* [EXERCISE DIRECTIONS] In the records that come next, find every line with "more". Return those lines.

(Extracted data entries)
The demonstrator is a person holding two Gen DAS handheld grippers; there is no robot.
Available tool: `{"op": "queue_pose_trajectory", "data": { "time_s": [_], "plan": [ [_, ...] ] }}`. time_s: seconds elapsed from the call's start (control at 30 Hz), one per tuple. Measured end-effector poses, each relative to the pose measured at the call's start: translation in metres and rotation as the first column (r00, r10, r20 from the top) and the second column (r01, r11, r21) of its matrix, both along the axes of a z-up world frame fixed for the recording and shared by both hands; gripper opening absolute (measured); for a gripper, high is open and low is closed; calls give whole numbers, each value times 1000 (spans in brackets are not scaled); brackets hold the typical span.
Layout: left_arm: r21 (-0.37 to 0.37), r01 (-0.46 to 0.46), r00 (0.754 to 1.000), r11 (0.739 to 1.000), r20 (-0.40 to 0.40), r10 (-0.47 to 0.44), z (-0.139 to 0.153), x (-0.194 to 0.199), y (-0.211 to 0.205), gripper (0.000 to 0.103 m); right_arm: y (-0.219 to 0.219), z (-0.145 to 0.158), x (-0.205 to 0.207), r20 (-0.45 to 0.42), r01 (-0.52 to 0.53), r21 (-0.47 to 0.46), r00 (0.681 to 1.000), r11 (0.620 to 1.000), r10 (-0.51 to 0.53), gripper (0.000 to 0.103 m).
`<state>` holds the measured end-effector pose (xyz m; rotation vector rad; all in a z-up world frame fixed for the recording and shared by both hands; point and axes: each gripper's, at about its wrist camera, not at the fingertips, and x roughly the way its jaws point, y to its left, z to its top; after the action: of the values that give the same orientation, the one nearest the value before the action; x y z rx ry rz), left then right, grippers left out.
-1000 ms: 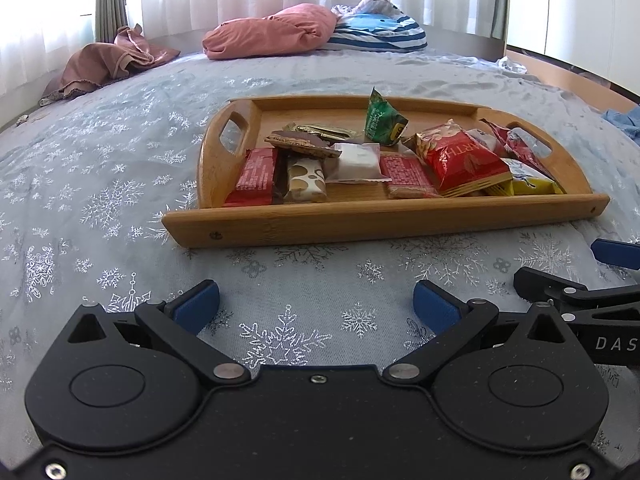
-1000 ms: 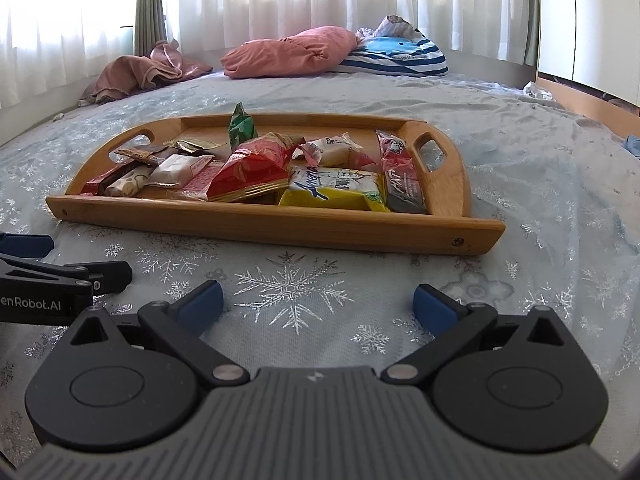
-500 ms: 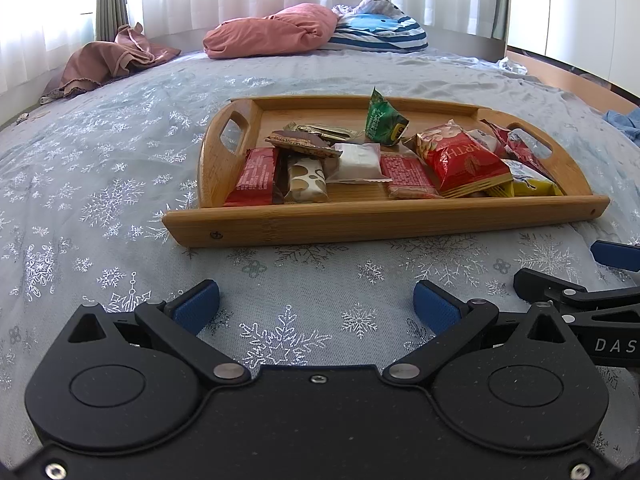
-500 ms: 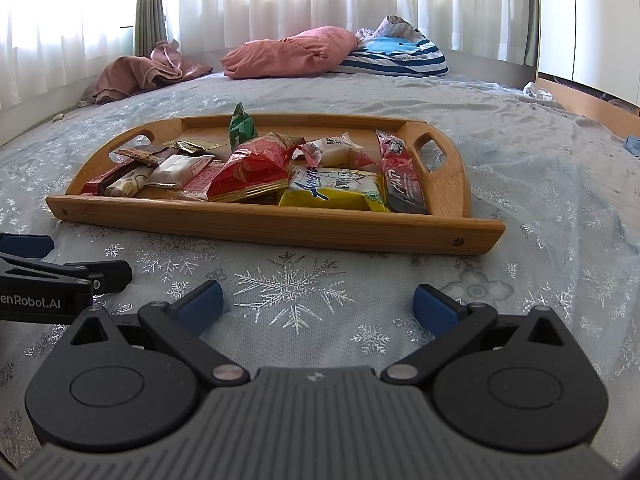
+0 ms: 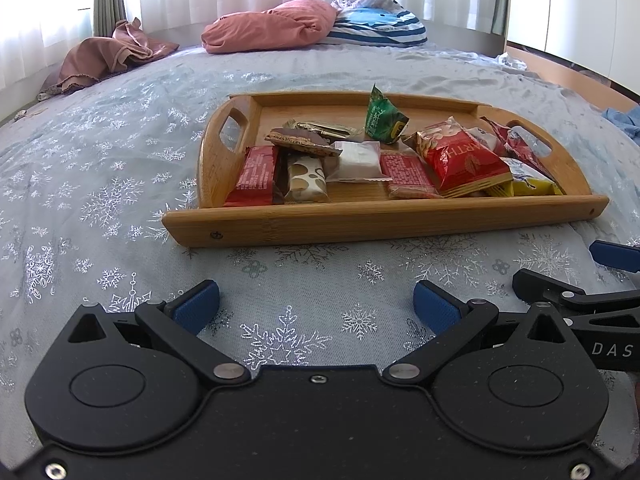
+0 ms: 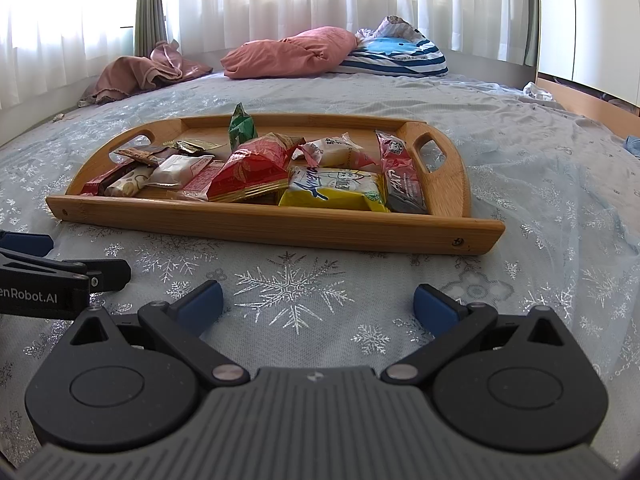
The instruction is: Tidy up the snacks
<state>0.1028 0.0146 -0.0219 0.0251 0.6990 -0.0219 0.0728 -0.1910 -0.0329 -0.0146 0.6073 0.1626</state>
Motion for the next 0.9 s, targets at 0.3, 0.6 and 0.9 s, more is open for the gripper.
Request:
{"op": "queue_pose_trajectory", "data": {
  "time_s": [0.3, 0.6, 0.9],
  "plan": [
    [-6, 2, 1000, 1000, -2, -2, 0, 1, 1, 103, 0, 0, 0, 0, 0, 0, 1000, 1000, 0, 103],
    [-2, 3, 1000, 1000, 2, -3, -1, -1, 1, 103, 0, 0, 0, 0, 0, -1, 1000, 1000, 0, 103],
    [-1, 3, 1000, 1000, 3, -3, -1, -1, 1, 103, 0, 0, 0, 1, 0, 0, 1000, 1000, 0, 103]
  ]
}}
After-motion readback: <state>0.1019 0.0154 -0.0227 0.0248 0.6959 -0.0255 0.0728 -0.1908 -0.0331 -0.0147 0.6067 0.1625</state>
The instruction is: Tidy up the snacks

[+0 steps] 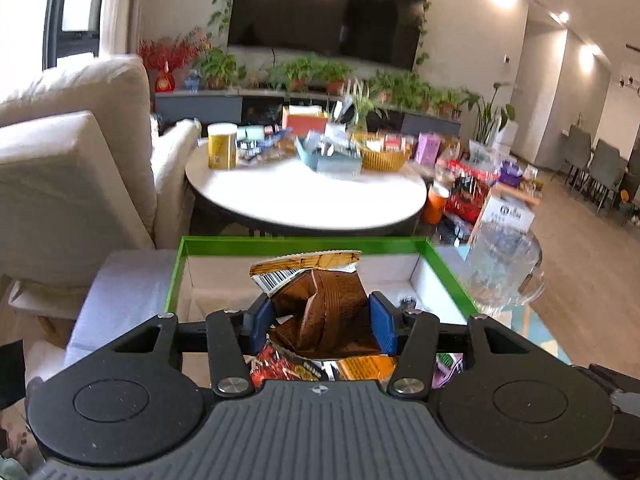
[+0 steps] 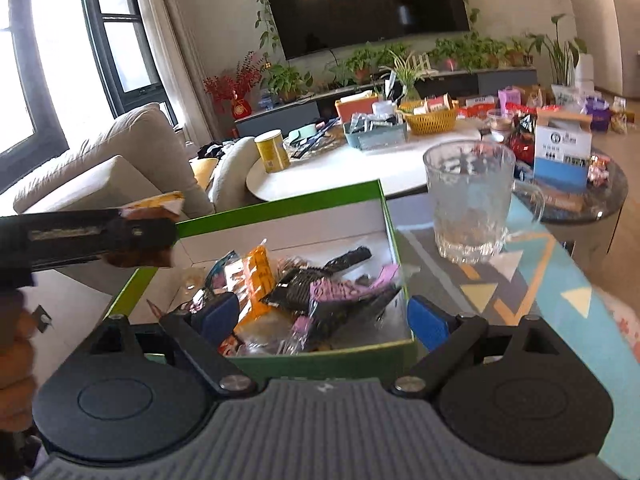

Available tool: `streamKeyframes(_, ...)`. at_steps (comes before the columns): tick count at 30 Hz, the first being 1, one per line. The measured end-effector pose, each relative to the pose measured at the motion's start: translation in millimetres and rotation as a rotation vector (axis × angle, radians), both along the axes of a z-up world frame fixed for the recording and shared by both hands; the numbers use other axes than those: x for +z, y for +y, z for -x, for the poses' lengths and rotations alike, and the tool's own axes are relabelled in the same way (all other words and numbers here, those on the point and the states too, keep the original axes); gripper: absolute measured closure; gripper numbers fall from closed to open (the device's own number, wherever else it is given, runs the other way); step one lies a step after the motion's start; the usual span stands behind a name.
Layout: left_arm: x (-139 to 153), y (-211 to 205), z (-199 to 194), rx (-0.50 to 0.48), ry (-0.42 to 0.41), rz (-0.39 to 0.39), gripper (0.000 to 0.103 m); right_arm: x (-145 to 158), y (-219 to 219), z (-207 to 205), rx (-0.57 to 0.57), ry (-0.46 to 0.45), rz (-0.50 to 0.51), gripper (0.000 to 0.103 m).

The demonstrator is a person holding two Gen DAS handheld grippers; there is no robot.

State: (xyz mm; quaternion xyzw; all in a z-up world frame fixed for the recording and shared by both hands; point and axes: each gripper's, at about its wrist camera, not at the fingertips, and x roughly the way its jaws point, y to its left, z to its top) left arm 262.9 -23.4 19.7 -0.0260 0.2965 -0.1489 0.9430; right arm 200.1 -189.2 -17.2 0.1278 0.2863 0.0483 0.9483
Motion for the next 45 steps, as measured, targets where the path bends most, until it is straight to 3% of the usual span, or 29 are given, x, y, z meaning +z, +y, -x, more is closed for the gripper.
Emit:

* [EXERCISE OUTPUT]
Motion for the next 0.9 s, targets at 0.3, 0.6 and 0.9 s, more is open for the gripper.
Motion for the next 45 steps, as measured, targets where the path bends most, until it is straight to 3% of the usual span, or 29 are given, x, y, z meaning +z, +y, -x, more is closed for the gripper.

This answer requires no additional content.